Exactly the lines from the start of the entries through the line with "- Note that" are required in the output, with no pictures among them.

◆ Data supplied ◆
*** Block opens ***

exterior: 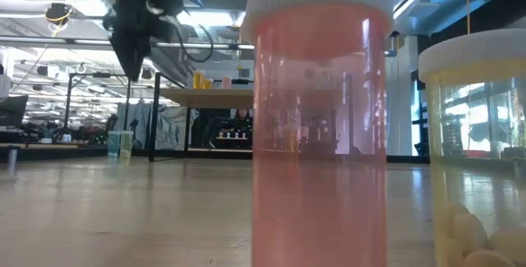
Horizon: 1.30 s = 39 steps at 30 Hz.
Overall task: Pick and place medicine bottles onto shelf by color
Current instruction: Put the top yellow pill bottle on the shelf aligned with the other yellow pill bottle
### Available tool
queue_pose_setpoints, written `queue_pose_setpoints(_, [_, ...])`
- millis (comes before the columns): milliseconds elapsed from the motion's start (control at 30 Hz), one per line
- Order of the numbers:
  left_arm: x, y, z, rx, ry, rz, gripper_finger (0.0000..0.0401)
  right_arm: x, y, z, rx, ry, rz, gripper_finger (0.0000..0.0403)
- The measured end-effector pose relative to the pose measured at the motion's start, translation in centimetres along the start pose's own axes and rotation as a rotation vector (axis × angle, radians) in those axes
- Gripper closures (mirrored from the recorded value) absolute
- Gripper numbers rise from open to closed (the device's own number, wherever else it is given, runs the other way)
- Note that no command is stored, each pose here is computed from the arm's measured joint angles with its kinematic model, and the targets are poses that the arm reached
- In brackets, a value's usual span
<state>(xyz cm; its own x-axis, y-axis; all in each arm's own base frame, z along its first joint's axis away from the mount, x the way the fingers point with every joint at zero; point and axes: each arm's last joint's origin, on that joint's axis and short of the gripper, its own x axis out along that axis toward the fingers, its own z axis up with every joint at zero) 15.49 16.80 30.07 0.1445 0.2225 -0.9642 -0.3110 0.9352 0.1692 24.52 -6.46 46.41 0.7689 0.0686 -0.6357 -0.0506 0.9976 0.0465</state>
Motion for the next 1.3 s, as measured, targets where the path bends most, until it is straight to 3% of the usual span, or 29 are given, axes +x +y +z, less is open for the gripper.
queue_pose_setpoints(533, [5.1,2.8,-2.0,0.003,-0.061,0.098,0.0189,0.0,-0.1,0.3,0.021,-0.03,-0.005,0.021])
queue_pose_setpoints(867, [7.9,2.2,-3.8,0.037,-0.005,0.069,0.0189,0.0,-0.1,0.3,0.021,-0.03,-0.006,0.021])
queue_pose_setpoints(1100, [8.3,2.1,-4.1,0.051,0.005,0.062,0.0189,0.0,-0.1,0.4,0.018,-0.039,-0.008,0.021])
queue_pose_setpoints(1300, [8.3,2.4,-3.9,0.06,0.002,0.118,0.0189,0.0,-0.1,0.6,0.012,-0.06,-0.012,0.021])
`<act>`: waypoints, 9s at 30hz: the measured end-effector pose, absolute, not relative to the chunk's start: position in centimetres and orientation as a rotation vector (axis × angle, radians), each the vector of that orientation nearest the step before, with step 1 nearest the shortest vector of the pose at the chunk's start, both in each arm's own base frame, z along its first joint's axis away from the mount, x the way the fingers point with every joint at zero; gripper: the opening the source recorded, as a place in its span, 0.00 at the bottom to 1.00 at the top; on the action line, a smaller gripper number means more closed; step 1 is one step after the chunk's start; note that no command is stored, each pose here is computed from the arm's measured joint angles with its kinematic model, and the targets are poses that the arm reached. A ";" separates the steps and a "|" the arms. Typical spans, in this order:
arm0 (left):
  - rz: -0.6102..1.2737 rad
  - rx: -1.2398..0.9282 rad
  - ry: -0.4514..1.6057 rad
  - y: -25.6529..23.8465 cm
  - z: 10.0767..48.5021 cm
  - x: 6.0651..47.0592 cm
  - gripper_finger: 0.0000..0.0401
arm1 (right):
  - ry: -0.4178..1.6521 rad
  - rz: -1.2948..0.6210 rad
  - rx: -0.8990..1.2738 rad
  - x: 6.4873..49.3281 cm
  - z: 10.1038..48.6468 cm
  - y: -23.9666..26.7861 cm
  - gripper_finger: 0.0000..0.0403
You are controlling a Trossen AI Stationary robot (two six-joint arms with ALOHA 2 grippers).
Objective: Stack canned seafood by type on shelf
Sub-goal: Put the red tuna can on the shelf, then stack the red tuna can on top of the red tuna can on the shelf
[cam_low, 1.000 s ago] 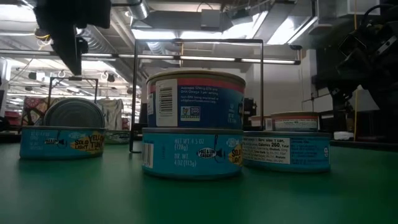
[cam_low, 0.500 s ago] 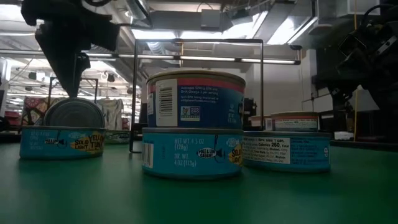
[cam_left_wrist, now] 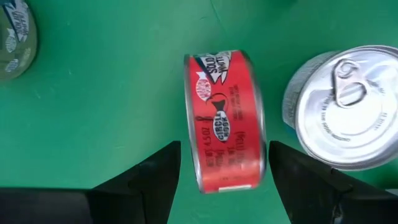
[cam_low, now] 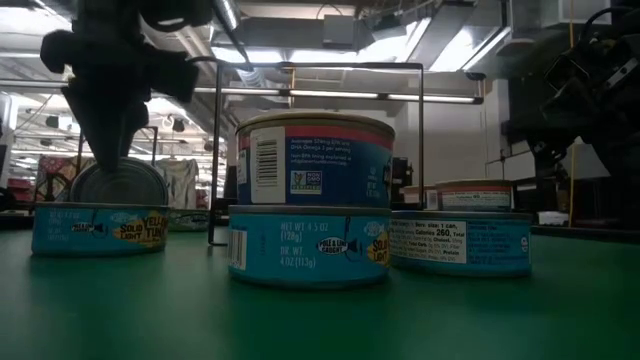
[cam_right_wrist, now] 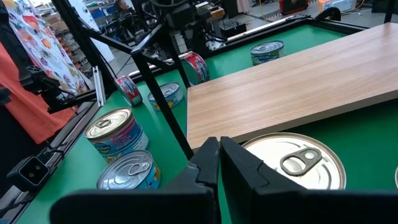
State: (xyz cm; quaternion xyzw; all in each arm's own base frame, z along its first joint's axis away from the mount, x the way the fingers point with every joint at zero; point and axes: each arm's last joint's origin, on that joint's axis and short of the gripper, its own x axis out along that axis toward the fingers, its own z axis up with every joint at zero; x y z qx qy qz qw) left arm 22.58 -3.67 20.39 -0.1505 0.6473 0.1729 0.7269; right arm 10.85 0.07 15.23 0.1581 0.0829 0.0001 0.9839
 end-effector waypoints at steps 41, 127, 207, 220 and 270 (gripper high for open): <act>0.670 0.575 1.225 1.6 29.0 25.5 0.36 | 0.167 0.001 0.308 10.9 15.2 0.1 0.05; 0.557 0.491 1.227 7.1 26.2 24.8 0.60 | 0.161 -0.034 0.307 10.9 15.2 0.0 0.05; 0.214 -0.570 1.503 -17.8 19.3 23.3 0.42 | 0.161 -0.033 0.307 10.9 15.2 0.0 0.05; 0.255 -0.391 1.536 -14.6 24.0 25.3 0.32 | 0.161 -0.033 0.307 10.9 15.2 0.0 0.05; 0.525 0.682 1.370 18.1 22.2 39.0 0.35 | 0.162 -0.033 0.304 10.9 15.2 0.0 0.05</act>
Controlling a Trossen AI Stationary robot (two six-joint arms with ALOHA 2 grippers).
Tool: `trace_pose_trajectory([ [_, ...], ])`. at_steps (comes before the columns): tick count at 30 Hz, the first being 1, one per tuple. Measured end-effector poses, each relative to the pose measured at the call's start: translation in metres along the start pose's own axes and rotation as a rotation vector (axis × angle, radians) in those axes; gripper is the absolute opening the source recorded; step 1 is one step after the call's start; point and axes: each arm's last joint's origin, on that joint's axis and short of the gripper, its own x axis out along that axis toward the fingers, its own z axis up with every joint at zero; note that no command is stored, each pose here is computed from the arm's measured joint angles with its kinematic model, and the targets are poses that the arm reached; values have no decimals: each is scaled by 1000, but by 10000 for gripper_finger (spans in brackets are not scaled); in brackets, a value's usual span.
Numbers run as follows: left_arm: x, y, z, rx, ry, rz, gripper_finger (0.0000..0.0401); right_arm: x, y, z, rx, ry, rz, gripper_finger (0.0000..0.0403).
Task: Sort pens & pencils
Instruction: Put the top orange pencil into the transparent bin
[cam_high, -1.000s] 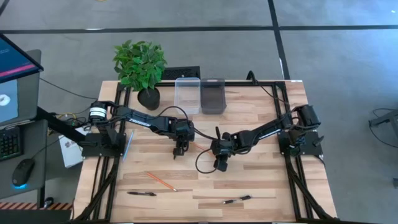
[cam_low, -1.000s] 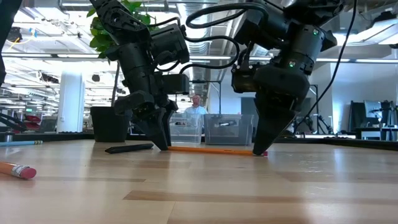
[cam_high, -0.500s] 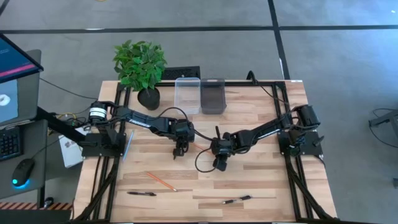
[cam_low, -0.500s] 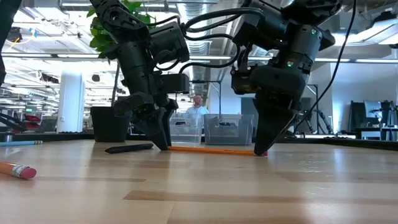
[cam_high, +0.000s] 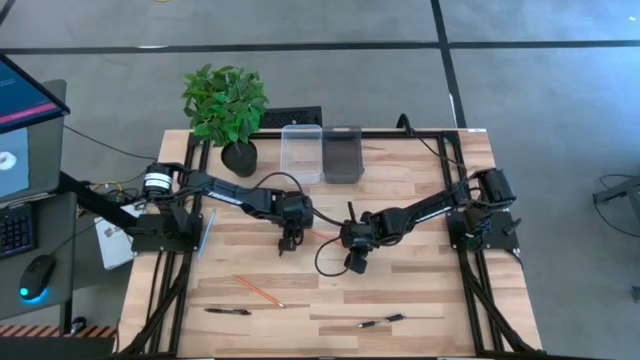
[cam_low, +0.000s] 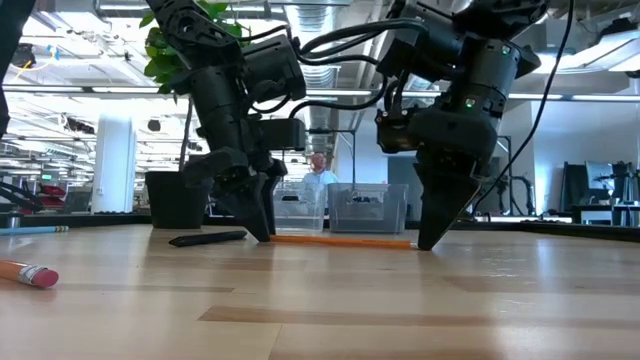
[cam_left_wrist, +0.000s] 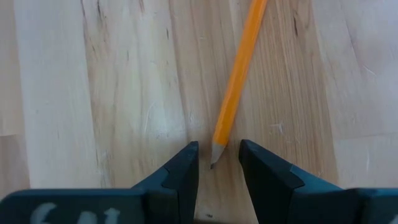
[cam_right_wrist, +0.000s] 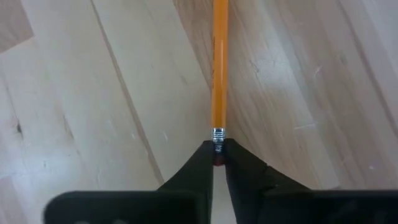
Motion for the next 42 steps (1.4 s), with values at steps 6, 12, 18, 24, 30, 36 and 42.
trace_pose_trajectory([
  [6,-3,2,7,17,-19,-12,112,0,0,0,-4,1,1,24],
  [12,-3,2,7,26,-18,-14,112,0,-1,1,-2,3,5,31],
  [18,-3,2,8,48,-17,-6,112,0,-3,2,-17,4,10,24],
  [24,-3,1,8,68,-21,-19,94,0,-3,2,-21,2,8,32],
  [30,-3,1,8,52,-24,-35,26,0,-3,2,-21,0,4,24],
  [36,-4,0,8,50,-29,-55,19,0,-3,2,-17,-1,5,27],
  [42,13,-1,7,23,9,-70,59,0,-3,2,-16,-3,4,24],
])
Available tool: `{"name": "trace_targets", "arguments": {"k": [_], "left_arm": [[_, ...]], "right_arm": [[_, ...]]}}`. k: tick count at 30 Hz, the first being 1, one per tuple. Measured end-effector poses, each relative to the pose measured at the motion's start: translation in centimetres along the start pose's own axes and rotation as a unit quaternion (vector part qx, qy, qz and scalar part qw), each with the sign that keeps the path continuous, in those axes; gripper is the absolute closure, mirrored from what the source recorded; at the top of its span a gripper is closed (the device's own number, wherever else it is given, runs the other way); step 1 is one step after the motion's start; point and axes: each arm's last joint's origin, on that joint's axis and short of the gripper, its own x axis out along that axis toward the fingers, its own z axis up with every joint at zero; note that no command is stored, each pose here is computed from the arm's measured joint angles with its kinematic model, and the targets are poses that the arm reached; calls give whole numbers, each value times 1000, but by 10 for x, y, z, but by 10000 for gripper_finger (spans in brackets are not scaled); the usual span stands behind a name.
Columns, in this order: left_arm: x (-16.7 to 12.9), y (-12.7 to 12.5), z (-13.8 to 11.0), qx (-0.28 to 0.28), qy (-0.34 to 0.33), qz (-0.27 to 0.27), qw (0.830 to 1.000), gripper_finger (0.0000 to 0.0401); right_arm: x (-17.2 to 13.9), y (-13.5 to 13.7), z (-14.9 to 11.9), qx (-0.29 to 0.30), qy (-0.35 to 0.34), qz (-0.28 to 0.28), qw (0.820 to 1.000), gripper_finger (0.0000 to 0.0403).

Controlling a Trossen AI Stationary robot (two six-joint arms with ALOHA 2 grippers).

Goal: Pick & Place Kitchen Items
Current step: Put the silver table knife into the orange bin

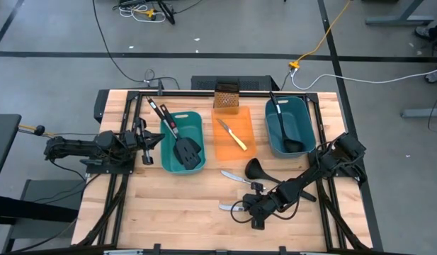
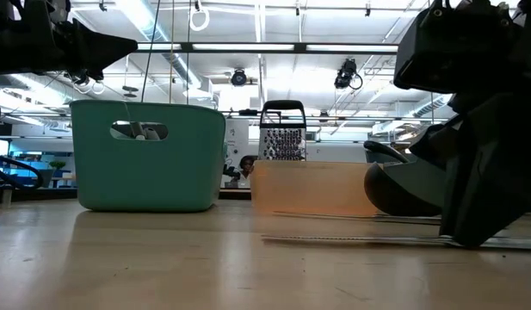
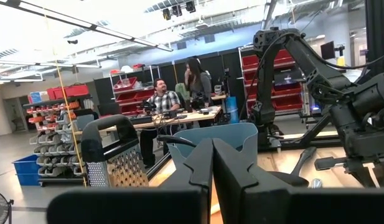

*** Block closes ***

◆ Task response ◆
exterior: 
Horizon: 1.30 s = 39 steps at 30 Hz.
Overall task: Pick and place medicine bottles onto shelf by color
Current instruction: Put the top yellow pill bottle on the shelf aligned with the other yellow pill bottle
### Available tool
queue_pose_setpoints, written `queue_pose_setpoints(_, [_, ...])`
- millis (comes before the columns): milliseconds elapsed from the motion's start (control at 30 Hz), one per line
- Order of the numbers:
  left_arm: x, y, z, rx, ry, rz, gripper_finger (0.0000..0.0401)
  right_arm: x, y, z, rx, ry, rz, gripper_finger (0.0000..0.0403)
- The measured end-effector pose relative to the pose measured at the motion's start, translation in centimetres along the start pose's own axes and rotation as a rotation vector (axis × angle, radians) in those axes
- Gripper closures (mirrored from the recorded value) absolute
- Gripper numbers rise from open to closed (the device's own number, wherever else it is given, runs the other way)
- Note that no command is stored, each pose here is computed from the arm's measured joint angles with its kinematic model, and the targets are poses that the arm reached

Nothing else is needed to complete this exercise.